*Your objective:* Copy the final lines exactly, starting at the one that contains "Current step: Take" and ending with the last line of the listing below. Pictures are not part of the copy.

*Information supplied:*
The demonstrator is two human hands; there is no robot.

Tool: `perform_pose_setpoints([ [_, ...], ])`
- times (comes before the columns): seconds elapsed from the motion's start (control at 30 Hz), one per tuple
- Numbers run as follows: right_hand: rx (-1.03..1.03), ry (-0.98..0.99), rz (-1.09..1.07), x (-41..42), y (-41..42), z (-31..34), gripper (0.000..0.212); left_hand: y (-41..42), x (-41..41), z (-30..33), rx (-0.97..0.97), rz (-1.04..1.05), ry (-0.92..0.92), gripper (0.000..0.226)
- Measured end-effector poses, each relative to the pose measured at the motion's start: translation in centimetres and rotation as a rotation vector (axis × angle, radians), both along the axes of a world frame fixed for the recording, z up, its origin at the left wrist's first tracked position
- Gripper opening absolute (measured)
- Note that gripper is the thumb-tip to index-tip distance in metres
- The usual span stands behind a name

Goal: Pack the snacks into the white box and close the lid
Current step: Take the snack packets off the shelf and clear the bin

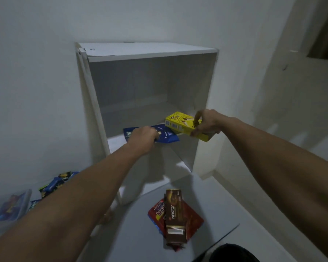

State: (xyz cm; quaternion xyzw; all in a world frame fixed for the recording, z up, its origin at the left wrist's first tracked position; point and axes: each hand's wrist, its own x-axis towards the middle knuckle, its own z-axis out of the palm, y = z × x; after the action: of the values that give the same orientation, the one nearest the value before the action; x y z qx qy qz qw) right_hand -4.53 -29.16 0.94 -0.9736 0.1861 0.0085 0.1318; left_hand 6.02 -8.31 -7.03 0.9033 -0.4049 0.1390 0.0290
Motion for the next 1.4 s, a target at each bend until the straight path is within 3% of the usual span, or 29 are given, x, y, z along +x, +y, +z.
perform_pose_setpoints([
  [0.33,0.07,-0.016,-0.088,-9.7,-3.1,0.3,0.062,-3.1,-6.8,2.2,-0.083,-0.058,-0.054,0.019],
  [0.67,0.085,0.065,-0.304,-24.2,-9.3,-3.2,0.061,-11.7,-17.3,-0.1,-0.037,-0.298,-0.003,0.011],
  [1.03,0.204,0.208,-0.568,-36.8,-15.1,-16.2,0.065,-20.7,-28.3,-11.8,0.151,-0.504,0.237,0.017],
  [1.4,0.289,0.401,-0.744,-40.9,-16.0,-31.5,0.072,-23.5,-32.0,-26.3,0.292,-0.591,0.389,0.017],
])
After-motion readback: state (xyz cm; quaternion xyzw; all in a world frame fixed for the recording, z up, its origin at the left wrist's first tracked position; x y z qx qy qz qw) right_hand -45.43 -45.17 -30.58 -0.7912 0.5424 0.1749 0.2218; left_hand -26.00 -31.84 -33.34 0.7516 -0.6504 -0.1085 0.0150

*Solution:*
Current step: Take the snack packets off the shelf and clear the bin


State: (xyz cm; quaternion xyzw; all in a world frame fixed for the recording, z up, its origin at the left wrist's first tracked position; point and axes: each hand's wrist, its own x-axis towards the middle knuckle, its own z-axis out of the palm, y = z × x; after the action: of the values that give the same orientation, the one nearest the value before the action; x y z qx qy qz qw) right_hand -4.53 -29.16 0.94 -0.9736 0.1861 0.0085 0.1318; left_hand 6.02 -8.31 -7.03 0.9033 -0.4049 0.1390 0.0290
Motion for the next 1.4 s, a target at each bend until the straight path is within 3% of the usual span, or 29 are given, x, y, z along +x, +y, +z.
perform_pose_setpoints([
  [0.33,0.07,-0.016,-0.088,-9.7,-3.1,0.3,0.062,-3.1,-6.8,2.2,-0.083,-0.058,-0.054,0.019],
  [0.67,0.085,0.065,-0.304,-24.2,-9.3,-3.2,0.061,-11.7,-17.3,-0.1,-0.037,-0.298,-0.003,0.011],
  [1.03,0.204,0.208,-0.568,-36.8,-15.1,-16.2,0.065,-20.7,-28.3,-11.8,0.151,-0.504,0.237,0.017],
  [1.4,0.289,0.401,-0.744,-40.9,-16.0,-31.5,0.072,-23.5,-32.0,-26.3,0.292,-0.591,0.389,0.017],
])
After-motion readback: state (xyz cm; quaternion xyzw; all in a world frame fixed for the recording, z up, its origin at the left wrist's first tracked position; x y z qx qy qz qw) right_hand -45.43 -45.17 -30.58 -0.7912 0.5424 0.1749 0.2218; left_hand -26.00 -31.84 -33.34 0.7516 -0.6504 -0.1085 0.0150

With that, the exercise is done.